§ **WORK TASK**
A picture-free, exact reproduction of the listing that follows is required.

== Segment start ==

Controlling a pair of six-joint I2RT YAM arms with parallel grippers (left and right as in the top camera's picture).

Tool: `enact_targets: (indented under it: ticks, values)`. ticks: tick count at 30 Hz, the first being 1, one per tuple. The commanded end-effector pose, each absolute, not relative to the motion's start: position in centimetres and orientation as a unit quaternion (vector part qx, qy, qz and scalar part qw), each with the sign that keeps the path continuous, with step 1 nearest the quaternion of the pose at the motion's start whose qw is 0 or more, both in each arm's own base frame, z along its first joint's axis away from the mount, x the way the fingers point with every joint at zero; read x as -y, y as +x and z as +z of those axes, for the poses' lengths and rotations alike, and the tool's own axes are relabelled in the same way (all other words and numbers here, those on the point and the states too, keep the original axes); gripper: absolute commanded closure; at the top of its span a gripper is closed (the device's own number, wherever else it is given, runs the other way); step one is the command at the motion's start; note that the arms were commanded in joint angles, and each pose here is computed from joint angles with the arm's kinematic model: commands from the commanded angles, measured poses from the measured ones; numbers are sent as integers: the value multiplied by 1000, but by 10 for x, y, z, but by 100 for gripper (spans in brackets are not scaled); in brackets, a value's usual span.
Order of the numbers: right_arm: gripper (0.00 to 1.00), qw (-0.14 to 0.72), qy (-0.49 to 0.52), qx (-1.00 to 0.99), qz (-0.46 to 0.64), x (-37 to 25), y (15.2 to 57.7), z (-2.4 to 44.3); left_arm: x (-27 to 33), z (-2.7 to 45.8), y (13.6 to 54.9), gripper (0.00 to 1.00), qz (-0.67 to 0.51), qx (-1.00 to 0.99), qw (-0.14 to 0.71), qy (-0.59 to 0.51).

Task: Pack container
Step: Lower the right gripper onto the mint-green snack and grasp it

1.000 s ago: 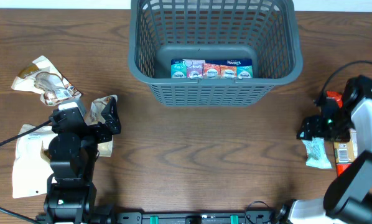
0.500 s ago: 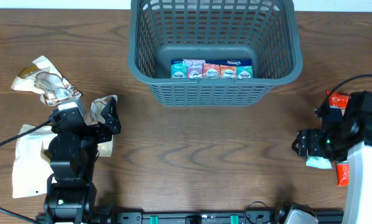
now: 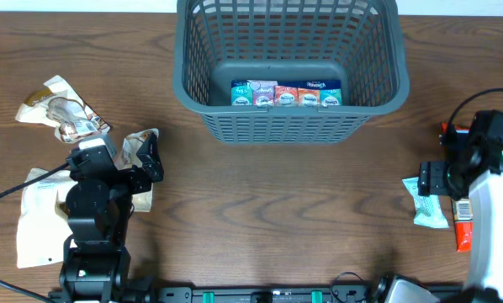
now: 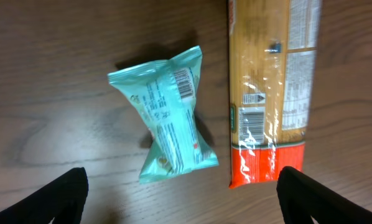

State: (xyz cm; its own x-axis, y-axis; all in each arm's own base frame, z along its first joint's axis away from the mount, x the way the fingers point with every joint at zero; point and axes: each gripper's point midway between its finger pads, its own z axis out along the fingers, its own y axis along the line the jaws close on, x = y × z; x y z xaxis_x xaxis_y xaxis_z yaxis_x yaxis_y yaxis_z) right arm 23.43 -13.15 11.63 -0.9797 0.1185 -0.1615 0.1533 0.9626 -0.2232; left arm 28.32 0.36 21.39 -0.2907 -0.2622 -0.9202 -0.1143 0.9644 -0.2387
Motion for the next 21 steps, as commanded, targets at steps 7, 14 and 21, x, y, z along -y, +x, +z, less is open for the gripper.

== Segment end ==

§ **RESULT OF THE EXERCISE**
Controlling a pair of six-joint I2RT YAM arms with parallel grippers (left and right as in the top camera's picture).

Tool: `enact_targets: (indented under it: ticks, values)`. ticks: tick count at 30 Hz, the first being 1, one per tuple. The commanded end-effector pose, each absolute, not relative to the motion's start: position in centimetres and orientation as a unit quaternion (vector part qx, qy, qz and scalar part qw), each with the sign that keeps the path continuous, with step 1 nearest the quaternion of the pose at the motion's start whose qw is 0 or more, both in each arm's own base frame, z along its first joint's axis away from the mount, x the way the fingers point with every joint at zero; read x as -y, y as +x and z as +z of those axes, for the poses' lengths and rotations alike, and the tool's own axes are relabelled in the same way (all other words and numbers here, those on the point and the states too, keep the original axes); gripper: absolute commanded closure; at the top of its span a gripper is closed (the device's own number, wherever else it is given, runs the other way); step one is the command at the motion's start; note that the arms were commanded in joint angles, and each pose here is computed from joint angles with the arm's kinematic model: commands from the commanded angles, measured poses from the measured ones; numbers are sent as integers: the value multiplied by 1000, but by 10 for x, y, z, but by 100 for gripper (spans in brackets are not scaled); in brackets, a value's usual span.
Order of the numbers: right_arm: gripper (0.00 to 1.00), qw (-0.14 to 0.72), qy (-0.49 to 0.52), qx (-1.00 to 0.99), qz (-0.46 to 0.64), x (-37 to 25), y (15.2 to 57.7), z (-2.4 to 44.3); left_arm: x (-27 to 33), z (-2.7 to 45.8), y (13.6 to 54.9), gripper (0.00 to 1.00), qz (-0.67 to 0.51), qx (-1.00 to 0.99), qw (-0.14 to 0.71), qy (-0.59 to 0.51).

Task: Pack container
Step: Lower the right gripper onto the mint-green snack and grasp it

1.000 s ago: 
0.500 s ago: 
now: 
now: 

State: (xyz cm; its own x-axis, y-axis; all in each arm's own base frame, z along its first joint's axis away from the mount, x the way the fingers point with every joint at zero; point and axes: each gripper's point midway between its finger pads, its own z axis out along the fingers, its own y axis along the line the jaws close on, x = y × z; x y z xaxis_x xaxis_y xaxis_z yaxis_x yaxis_y yaxis_z) right arm 23.43 -13.15 11.63 -0.9797 0.1185 -0.1615 0.1533 0.9626 -0.2232; left arm 28.32 0.36 21.39 -0.2907 -0.2622 -0.9202 -0.1143 0.9644 -0.2387
Motion for the next 21 steps, as commanded, targets at steps 7, 14 and 21, x, y, z along -y, +x, +z, less is open for the gripper.

Nothing remains to be done, and the exercise is complete.